__Work to complete__:
Scan the entries and copy each line where the word "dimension" is present.

=== Begin Enclosure ===

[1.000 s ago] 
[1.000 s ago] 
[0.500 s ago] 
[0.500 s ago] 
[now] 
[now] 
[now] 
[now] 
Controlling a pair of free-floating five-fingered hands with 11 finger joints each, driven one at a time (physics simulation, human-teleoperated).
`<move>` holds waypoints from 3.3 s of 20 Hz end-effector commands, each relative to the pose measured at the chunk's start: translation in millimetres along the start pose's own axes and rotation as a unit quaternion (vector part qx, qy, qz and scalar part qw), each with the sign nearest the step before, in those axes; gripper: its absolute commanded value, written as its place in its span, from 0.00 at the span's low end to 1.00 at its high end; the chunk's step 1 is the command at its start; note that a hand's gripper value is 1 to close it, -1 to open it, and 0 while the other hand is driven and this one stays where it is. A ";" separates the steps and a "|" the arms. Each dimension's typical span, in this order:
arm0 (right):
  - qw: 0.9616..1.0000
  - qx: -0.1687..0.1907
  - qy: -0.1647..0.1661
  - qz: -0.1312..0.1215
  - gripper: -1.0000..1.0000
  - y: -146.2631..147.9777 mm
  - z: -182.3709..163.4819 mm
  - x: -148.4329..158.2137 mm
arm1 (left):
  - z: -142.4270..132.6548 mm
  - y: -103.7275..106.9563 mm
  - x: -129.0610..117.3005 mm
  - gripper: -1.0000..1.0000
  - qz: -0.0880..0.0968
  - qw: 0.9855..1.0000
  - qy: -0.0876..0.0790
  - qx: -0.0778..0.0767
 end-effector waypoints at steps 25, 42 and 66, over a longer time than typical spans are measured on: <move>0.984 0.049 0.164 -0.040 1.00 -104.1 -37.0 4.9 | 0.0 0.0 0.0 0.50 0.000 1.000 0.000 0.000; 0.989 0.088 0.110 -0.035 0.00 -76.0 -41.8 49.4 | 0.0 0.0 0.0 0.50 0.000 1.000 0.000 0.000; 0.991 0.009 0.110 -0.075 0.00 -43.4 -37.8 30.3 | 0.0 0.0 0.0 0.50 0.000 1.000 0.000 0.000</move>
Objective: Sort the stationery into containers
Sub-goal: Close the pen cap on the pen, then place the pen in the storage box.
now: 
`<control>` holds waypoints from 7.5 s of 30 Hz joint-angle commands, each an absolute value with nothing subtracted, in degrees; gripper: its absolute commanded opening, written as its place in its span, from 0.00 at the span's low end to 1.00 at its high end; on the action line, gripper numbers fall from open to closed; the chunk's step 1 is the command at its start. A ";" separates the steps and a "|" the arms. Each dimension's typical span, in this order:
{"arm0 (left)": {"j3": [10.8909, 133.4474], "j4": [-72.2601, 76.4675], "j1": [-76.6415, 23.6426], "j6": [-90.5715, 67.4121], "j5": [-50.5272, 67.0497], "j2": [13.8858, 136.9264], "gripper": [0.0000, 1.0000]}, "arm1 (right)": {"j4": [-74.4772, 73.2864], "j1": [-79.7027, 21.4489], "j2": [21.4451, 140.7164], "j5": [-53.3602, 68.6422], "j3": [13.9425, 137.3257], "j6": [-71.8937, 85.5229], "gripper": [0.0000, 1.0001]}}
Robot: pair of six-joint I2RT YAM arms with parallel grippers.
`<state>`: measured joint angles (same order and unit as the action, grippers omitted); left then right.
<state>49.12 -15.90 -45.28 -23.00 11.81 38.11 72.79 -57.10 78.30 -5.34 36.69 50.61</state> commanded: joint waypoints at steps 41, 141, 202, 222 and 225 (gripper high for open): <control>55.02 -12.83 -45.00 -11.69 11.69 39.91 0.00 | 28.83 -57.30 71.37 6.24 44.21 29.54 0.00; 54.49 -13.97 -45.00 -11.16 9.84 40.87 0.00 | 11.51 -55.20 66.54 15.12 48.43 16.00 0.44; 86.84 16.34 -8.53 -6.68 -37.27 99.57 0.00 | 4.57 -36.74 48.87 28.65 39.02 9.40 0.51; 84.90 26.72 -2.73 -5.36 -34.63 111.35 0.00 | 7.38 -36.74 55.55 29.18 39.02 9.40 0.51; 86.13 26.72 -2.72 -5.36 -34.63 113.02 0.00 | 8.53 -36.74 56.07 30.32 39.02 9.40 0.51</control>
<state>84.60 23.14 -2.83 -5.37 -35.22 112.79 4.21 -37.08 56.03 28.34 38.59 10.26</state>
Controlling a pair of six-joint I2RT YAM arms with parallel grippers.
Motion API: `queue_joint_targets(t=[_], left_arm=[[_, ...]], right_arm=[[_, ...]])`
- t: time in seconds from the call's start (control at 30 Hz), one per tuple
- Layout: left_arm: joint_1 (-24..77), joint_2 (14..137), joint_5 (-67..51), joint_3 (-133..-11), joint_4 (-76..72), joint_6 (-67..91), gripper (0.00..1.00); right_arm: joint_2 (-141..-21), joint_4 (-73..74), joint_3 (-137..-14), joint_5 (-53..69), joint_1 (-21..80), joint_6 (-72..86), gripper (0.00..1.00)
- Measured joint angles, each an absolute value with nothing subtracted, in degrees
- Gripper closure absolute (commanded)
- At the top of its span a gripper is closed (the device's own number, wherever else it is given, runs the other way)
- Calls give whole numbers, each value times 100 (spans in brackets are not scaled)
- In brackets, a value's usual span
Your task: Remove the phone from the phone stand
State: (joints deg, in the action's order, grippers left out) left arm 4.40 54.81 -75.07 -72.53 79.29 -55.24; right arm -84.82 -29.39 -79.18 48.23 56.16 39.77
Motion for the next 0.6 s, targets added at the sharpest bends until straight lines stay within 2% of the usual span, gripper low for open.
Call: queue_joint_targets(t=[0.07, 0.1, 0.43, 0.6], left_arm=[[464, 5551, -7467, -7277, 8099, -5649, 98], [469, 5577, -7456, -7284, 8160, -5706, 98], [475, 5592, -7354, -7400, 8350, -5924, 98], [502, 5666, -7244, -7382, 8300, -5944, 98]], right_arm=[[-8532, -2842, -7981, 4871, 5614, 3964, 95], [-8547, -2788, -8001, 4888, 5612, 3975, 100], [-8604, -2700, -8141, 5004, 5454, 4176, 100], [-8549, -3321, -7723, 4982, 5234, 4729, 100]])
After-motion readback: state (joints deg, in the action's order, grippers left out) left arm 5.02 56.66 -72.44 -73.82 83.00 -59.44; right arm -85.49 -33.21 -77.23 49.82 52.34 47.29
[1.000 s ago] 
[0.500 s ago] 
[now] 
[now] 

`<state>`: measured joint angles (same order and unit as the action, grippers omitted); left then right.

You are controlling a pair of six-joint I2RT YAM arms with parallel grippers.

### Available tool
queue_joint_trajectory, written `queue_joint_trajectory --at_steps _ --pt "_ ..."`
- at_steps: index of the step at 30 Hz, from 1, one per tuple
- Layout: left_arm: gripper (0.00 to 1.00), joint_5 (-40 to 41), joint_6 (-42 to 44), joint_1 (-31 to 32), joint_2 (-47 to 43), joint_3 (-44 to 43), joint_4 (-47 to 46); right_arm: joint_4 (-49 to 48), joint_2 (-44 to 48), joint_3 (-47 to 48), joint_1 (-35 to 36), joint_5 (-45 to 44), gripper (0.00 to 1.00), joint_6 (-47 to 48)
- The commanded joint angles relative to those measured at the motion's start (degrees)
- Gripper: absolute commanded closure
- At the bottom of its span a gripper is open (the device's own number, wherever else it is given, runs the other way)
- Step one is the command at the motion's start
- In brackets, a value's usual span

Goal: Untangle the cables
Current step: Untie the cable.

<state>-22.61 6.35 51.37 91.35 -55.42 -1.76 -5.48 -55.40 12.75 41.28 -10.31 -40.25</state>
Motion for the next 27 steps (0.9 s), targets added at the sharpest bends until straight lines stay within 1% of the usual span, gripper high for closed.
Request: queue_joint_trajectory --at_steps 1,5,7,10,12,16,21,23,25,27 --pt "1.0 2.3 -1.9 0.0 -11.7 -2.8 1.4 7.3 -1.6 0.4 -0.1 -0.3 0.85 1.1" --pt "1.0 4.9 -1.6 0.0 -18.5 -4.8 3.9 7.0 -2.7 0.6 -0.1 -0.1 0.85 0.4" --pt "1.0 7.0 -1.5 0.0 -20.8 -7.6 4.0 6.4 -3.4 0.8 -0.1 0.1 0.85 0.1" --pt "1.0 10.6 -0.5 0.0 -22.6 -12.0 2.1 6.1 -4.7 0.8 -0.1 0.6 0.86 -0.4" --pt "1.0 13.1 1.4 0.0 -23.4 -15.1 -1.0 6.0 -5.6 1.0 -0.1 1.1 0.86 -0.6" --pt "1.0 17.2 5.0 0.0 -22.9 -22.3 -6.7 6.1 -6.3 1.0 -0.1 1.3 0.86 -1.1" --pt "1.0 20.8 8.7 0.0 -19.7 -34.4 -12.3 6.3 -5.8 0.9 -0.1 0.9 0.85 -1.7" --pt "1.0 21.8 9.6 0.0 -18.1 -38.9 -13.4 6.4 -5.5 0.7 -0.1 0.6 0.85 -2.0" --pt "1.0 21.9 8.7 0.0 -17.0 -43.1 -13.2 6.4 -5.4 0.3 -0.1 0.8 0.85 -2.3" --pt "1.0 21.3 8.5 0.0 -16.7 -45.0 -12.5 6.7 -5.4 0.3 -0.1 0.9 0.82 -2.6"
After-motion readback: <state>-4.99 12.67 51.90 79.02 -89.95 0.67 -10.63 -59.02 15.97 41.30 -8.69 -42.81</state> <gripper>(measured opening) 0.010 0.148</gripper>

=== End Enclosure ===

__Solution to this task__:
`<move>` holds waypoints from 3.3 s of 20 Hz end-effector commands, each relative to the pose measured at the chunk's start: translation in millimetres along the start pose's own axes and rotation as a unit quaternion (vector part qx, qy, qz and scalar part qw), each with the sign nearest the step before, in those axes; gripper: its absolute commanded value, written as its place in its span, from 0.00 at the span's low end to 1.00 at its high end; the chunk's step 1 is the command at its start; note that a hand's gripper value is 1 to close it, -1 to open it, and 0 while the other hand is driven and this one stays where it is. A ";" separates the steps and a "|" the arms. Each dimension's typical span, in this order:
`<control>` holds waypoints from 7.5 s of 30 Hz joint-angle commands, each an absolute value with nothing subtracted, in degrees; gripper: its absolute commanded opening, written as its place in its span, from 0.00 at the span's low end to 1.00 at its high end; on the action line, gripper numbers fall from open to closed; the chunk's step 1 is the command at its start. A ";" separates the steps and a "|" the arms. Each dimension's typical span, in this order:

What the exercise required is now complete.